Did you actually run this line? I will let the examples speak for me:
m1: FreeBSD 10.0-RELEASE-p6 amd64
m1$ date +%s ; echo | awk 'BEGIN{srand()}{print int(1+rand()*100)}'
1409277292
53
m1$ date +%s ; echo | awk 'BEGIN{srand()}{print int(1+rand()*100)}'
1409277300
53
m1$ date +%s ; echo | awk 'BEGIN{srand()}{print int(1+rand()*100)}'
1409277302
53
m2: FreeBSD 10.0-RELEASE i386
m2$ date +%s ; echo | awk 'BEGIN{srand()}{print int(1+rand()*100)}'
1409277368
53
m2$ date +%s ; echo | awk 'BEGIN{srand()}{print int(1+rand()*100)}'
1409277374
53
m2$ date +%s ; echo | awk 'BEGIN{srand()}{print int(1+rand()*100)}'
1409277379
53
m3: FreeBSD 10.0-RELEASE i386
m3$ date +%s ; echo | awk 'BEGIN{srand()}{print int(1+rand()*100)}'
1409248690
31
m3$ date +%s ; echo | awk 'BEGIN{srand()}{print int(1+rand()*100)}'
1409248697
31
m3$ date +%s ; echo | awk 'BEGIN{srand()}{print int(1+rand()*100)}'
1409248700
31
m1, m2, m3 are 3 different machines I have access to. Other versions
and/or architectures are not tested.
>> 2. You have a CGI script which will show different content based on the number generated by rand().
>>
>> In the first situation, you can generate all the outcomes in a single
>> run by using for-loop, but the first outcome will be the same. OSX's
>> awk(1) will produce a reasonable number every time I run it. In the
>> latter one, you could call rand() once and throw away the result, and
>> call it again to get another number. Both are practical workarounds,
>> but we do have a better choice: applying the modification I suggested
>> before.
> You are still misunderstanding the relationship between srand() and
> rand(), in a way that will not be fixed by changing awk's implementation
> from rand(3) to random(3). srand() "seeds" the random number generator
> with a particular value, and the sequence of numbers is completely
> determined afterwards. This isn't a bug; the ability to exactly
> reproduce a sequence of "random" numbers is an essential feature in a
> lot of simulation uses. This is also why we refer to these algorithms as
> "pseudo-random" rather than just "random."

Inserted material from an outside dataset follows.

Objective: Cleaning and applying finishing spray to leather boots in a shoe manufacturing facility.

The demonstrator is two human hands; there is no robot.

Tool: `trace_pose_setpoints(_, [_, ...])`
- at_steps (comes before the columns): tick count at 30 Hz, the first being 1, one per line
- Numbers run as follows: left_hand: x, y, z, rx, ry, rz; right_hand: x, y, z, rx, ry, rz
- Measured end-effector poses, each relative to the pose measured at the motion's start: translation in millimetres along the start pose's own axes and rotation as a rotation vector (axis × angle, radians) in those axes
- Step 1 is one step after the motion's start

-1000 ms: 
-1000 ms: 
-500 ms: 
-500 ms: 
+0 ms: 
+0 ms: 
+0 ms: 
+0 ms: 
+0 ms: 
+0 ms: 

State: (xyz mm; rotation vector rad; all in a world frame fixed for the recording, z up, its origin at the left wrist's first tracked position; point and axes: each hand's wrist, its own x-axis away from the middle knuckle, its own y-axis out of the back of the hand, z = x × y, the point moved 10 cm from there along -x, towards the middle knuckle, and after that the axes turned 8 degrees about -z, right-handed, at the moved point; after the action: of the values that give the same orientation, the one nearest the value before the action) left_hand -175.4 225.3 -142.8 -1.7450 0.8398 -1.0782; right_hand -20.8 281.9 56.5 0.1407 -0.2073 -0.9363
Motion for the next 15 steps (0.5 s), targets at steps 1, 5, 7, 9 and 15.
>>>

I'm fairly confident that I have a not-so-bad understanding of the relationship
between them.
> In your cases, you really do want a different sequence every time. The
> way that is handled is by using a different seed each time. The normal
> use of srand() uses the current time, so as long as it isn't called
> twice within one second, it will always use a different sequence of
> numbers. If it *is* called twice within the same second, it will produce
> the same sequence of numbers (not just the same first number, but the
> second, third, etc. number will be the same also). This is just as true
> on OSX as on FreeBSD. Your use of srand() in your first script is buggy
> because it calls srand() for *every* call to rand(); your second version
> fixes this problem.
Yes, it's buggy, but for one-shot demonstration purpose only, makes no
difference to me. And one more example:
m1$ date +%s ; echo | awk 'BEGIN{srand()}{for (i=1;i<=5;i++) print int(1+rand()*100)}'
1409278327
54
15
10
6
56
m1$ date +%s ; echo | awk 'BEGIN{srand()}{for (i=1;i<=5;i++) print int(1+rand()*100)}'
1409278335
54
20
14
73
82
Just the first number. Now which one to blame? rand(), the timer, or the compiler?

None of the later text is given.